(Dataset excerpts)
◆ ◆ ◆

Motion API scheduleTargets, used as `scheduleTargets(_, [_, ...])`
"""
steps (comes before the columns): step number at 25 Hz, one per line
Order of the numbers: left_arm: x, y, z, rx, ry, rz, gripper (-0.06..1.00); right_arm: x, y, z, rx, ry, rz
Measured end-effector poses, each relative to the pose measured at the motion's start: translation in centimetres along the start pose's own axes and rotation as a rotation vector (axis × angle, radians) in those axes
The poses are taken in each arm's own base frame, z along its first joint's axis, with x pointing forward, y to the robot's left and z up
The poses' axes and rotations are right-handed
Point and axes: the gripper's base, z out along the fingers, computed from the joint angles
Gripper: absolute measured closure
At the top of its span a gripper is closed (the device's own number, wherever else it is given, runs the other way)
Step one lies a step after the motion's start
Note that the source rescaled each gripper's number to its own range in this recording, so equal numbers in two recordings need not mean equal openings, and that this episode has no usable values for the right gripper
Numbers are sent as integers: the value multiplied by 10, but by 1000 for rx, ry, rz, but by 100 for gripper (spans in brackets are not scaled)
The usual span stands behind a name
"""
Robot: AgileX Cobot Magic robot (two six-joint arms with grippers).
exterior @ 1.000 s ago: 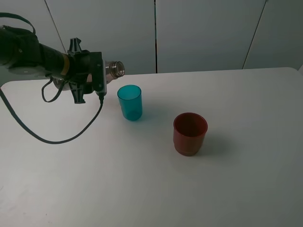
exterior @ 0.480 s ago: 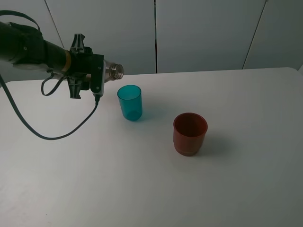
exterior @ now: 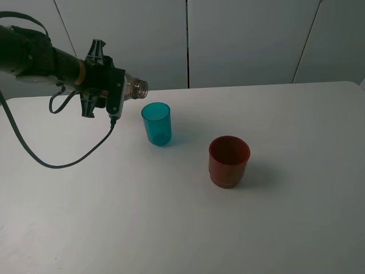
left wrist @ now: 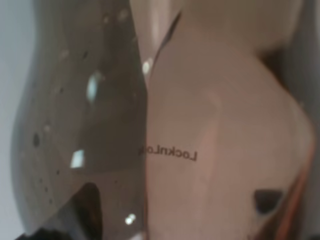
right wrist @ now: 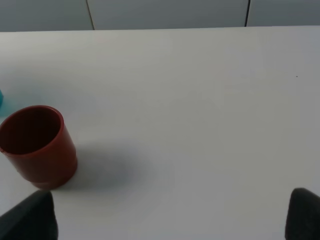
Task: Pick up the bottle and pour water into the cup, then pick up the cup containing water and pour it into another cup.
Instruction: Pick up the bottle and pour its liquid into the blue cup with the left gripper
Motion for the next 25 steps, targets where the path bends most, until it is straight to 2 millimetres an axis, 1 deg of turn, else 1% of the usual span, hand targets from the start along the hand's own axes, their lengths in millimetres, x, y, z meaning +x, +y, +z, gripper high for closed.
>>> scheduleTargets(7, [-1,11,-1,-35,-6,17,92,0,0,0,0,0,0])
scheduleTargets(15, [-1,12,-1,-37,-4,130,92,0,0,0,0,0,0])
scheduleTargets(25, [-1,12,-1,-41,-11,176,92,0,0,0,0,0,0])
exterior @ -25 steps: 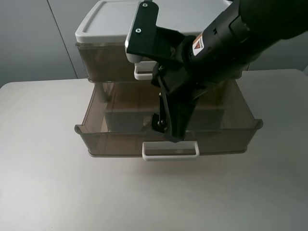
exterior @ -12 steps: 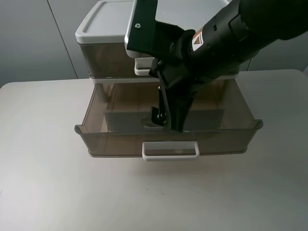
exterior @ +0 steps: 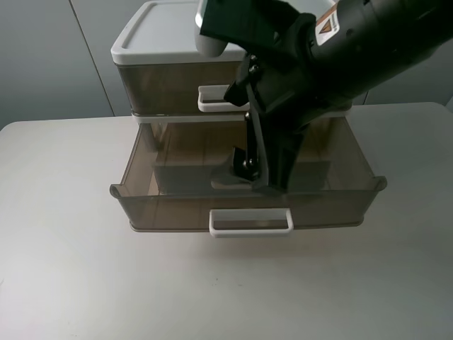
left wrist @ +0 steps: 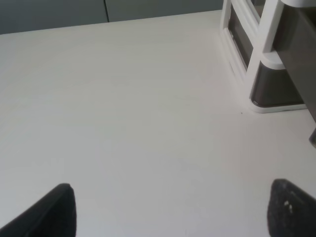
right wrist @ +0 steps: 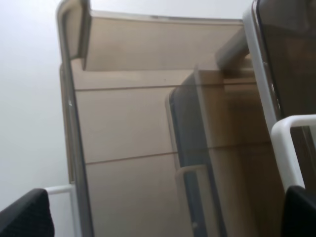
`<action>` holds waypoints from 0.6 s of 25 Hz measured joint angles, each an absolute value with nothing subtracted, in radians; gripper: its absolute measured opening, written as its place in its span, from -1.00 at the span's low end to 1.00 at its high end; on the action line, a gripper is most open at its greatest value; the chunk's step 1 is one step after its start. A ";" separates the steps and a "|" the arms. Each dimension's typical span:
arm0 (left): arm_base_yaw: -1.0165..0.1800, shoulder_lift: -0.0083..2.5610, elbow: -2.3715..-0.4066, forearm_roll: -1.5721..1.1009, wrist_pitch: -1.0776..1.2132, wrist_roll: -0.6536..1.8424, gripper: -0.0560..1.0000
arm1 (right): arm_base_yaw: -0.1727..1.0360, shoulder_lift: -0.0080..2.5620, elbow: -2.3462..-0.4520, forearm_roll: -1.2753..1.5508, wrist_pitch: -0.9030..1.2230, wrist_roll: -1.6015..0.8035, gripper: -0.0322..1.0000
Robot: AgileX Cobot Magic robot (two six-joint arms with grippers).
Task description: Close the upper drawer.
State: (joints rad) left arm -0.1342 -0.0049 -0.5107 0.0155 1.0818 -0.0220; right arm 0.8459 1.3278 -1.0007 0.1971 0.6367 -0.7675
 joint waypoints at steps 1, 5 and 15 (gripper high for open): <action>-0.134 -0.005 -0.511 0.016 1.082 -0.022 0.51 | 0.846 1.298 -1.001 0.204 0.669 -0.758 0.41; -0.134 -0.005 -0.511 0.016 1.082 -0.022 0.51 | 0.846 1.157 -0.981 0.222 0.758 -0.692 0.41; -0.134 -0.005 -0.511 0.016 1.082 -0.022 0.51 | 0.846 0.631 -0.720 0.179 0.961 -0.377 0.41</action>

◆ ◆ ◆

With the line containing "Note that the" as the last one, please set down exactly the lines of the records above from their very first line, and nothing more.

■ **Your response**
Motion API scheduleTargets, used as `scheduleTargets(_, [_, ...])`
"""
steps (comes before the columns): step number at 25 Hz, one per line
Order of the numbers: left_arm: x, y, z, rx, ry, rz, gripper (-0.06..1.00); right_arm: x, y, z, rx, ry, rz
Measured end-effector poses, each relative to the pose measured at the motion's start: translation in centimetres along the start pose's own axes and rotation as a rotation vector (axis × angle, radians) in those axes
The poses are taken in each arm's own base frame, z along its first joint's axis, with x pointing forward, y to the robot's left and z up
The poses' axes and rotations are right-handed
Point and axes: the gripper's base, z out along the fingers, computed from the joint angles
Gripper: absolute measured closure
At the top of its span a gripper is closed (the device's own number, wherever else it is given, runs the other way)
Step one lies a step after the motion's start
Note that the source rescaled each gripper's number to its own range in this recording, so equal numbers in two recordings need not mean equal openings, and that this episode has no usable values for the right gripper

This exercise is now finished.